Search code examples
bashunixawksed

UNIX Bash - Removing double quotes from specific strings within a file


I'm attempting to edit a file to remove double quotation marks that are wrapped around multiple strings of varied lengths. Some of these strings include capitalisation and white-space, normally I would just use a global search and replace, however, some of the strings CAN'T have the double quotes removed as they're required.

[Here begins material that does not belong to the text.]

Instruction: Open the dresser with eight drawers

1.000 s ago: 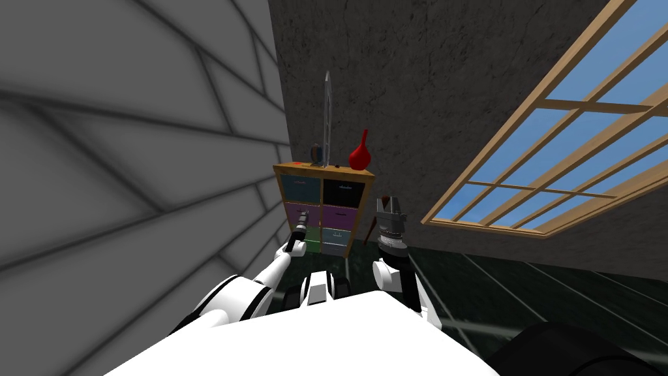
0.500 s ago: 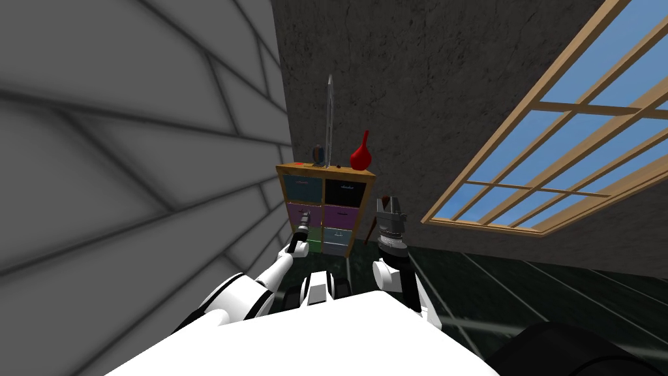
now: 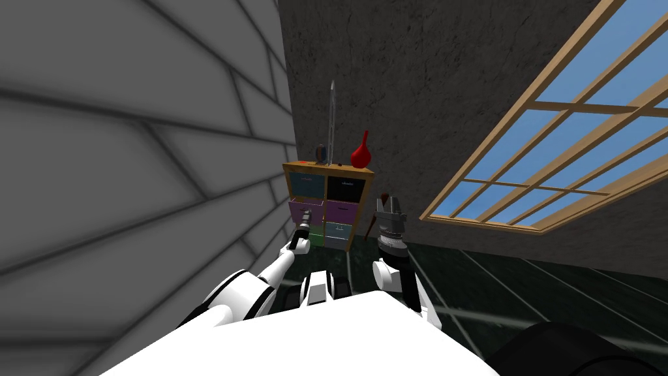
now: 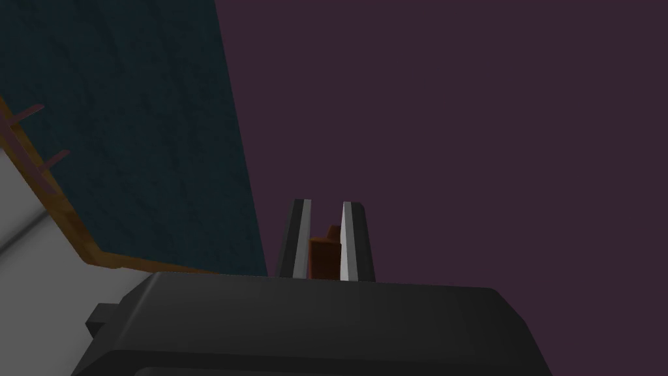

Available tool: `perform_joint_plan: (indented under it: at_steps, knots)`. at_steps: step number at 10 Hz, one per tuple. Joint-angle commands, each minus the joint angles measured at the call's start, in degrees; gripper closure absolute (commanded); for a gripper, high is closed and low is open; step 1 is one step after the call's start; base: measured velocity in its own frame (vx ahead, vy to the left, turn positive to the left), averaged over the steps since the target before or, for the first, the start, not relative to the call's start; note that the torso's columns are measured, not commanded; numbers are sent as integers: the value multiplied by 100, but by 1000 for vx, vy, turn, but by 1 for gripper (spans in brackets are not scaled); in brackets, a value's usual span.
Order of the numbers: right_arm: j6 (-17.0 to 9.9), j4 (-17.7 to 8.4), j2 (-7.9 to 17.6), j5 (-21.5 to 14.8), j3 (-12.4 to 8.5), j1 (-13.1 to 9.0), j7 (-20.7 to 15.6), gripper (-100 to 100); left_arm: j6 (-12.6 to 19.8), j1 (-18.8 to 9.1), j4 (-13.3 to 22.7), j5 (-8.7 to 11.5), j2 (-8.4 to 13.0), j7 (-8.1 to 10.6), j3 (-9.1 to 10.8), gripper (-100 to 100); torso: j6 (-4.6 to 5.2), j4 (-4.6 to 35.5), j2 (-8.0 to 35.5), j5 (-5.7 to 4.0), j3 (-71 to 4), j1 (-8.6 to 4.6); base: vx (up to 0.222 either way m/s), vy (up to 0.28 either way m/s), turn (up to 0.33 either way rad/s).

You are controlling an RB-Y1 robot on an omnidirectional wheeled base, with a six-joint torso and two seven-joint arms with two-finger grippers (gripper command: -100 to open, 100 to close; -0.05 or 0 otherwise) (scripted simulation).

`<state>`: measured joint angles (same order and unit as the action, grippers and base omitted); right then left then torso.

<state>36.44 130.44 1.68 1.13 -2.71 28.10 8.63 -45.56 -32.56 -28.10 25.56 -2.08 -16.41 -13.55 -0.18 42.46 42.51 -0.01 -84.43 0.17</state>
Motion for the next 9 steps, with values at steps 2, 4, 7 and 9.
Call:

An extract of the file in question is here:

"tplan"."external_plan_ref" "Plan ID",
            'CMP' CMP,
            "bd"."NAME" "Business Divison",
            "reg"."NAME" "Region",
            placeholder1 "Placeholder 1",
            "ct"."COUNTRY_NAME" "COUNTRY",
            city "City",
            placeholder2 "Placeholder 2",
            placeholder3 "Placeholder 3",
            placeholder4 "Placeholder 4",

The wrapped string after the . are the strings which require the double quotes removed. Ex:

."NAME"

I've attempted to use awk and sed with a regex to identify what needs replacing and then for it to be replaced, but I've had no luck and have struggled to wrap my head around it. Any advice or recommendations would be truly appreciated. Thank you!

Sample Output:

 "tplan".external_plan_ref "Plan ID",
            'CMP' CMP,
            "bd".NAME "Business Divison",
            "reg".NAME "Region",
            placeholder1 "Placeholder 1",
            "ct".COUNTRY_NAME "COUNTRY",
            city "City",
            placeholder2 "Placeholder 2",
            placeholder3 "Placeholder 3",
            placeholder4 "Placeholder 4",

Solution

  • This might work for you (GNU sed):

    sed 's/\."\([^"]*\)"/.\1/g' file
    

    Match on a period, followed by a double quoted string(s) and replace by a period and the string less the double quotes.

    N.B. The period needs to be quoted/escaped otherwise it matches any character.